<<<<

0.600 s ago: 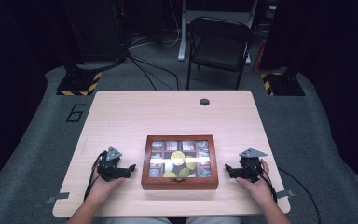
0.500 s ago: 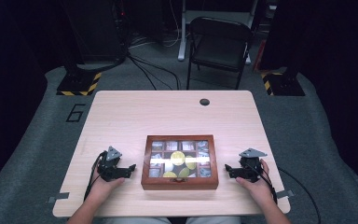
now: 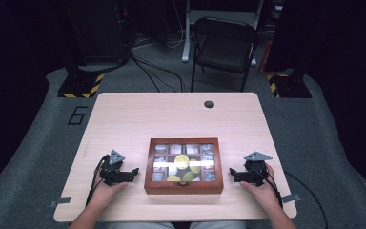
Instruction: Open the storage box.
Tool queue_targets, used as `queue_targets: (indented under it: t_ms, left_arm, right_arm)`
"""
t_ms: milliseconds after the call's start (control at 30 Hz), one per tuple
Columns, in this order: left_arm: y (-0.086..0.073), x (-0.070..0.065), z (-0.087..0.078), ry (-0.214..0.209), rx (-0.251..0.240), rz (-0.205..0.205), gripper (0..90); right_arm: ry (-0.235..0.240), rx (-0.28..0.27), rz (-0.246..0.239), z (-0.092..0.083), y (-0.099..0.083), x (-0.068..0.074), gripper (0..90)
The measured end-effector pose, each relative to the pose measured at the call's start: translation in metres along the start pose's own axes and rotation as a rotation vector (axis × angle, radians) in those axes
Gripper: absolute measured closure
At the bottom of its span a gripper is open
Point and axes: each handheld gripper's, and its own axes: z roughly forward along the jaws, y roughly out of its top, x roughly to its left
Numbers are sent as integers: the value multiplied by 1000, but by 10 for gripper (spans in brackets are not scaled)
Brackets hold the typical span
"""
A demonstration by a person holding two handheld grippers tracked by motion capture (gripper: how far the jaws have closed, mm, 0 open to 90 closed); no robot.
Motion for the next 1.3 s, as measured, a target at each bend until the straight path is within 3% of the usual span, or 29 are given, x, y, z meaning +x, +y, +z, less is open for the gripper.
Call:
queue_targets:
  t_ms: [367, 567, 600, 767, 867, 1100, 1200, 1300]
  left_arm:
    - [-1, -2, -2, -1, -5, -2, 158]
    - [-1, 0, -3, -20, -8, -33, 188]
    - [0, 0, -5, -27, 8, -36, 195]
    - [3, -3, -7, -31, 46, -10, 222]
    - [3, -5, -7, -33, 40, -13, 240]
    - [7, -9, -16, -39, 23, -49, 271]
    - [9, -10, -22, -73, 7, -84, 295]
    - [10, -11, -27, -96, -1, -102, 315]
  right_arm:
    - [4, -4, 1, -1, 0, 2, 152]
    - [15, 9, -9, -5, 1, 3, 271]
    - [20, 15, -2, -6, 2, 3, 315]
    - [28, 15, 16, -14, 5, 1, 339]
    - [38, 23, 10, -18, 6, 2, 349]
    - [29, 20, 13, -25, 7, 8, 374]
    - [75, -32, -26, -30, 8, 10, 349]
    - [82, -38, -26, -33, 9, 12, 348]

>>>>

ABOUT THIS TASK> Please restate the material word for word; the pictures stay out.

WRITTEN REPLY>
0.600 s ago: 
0.500 s ago: 
now: 
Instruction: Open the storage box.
Tool queue_targets, used as `queue_targets: (indented under it: t_ms, left_arm, right_arm)`
"""
t_ms: milliseconds after the call's start (control at 30 Hz), one per tuple
Columns, in this order: left_arm: y (-0.086..0.073), x (-0.070..0.065), z (-0.087..0.078), ry (-0.214..0.209), rx (-0.251..0.240), rz (-0.205..0.205), gripper (0..90); right_arm: ry (-0.235..0.240), rx (-0.28..0.27), rz (-0.246..0.239), z (-0.092..0.083), y (-0.099..0.083), x (-0.068..0.074), gripper (0..90)
The measured end-effector pose, each relative to the pose measured at the call's start: translation in metres along the start pose's own axes and rotation as a rotation vector (axis × angle, radians) in those axes
Gripper: absolute measured closure
At the bottom of its span a gripper is open
Point and axes: each handheld gripper's, and its own axes: z roughly forward along the jaws, y roughly out of its top, x roughly to its left
Numbers are sent as integers: the value multiplied by 1000, but by 10 for gripper (spans in brackets are not scaled)
Brackets hold the typical span
"""
A demonstration by a person holding two handheld grippers tracked by motion capture (gripper: how far the jaws have closed, mm, 0 open to 90 closed); no robot.
Motion for the next 1.3 s, as measured, a target at each bend until the straight path is within 3% of the usual span, or 29 are given, x, y, z meaning +x, +y, +z, less is open for the gripper.
Call:
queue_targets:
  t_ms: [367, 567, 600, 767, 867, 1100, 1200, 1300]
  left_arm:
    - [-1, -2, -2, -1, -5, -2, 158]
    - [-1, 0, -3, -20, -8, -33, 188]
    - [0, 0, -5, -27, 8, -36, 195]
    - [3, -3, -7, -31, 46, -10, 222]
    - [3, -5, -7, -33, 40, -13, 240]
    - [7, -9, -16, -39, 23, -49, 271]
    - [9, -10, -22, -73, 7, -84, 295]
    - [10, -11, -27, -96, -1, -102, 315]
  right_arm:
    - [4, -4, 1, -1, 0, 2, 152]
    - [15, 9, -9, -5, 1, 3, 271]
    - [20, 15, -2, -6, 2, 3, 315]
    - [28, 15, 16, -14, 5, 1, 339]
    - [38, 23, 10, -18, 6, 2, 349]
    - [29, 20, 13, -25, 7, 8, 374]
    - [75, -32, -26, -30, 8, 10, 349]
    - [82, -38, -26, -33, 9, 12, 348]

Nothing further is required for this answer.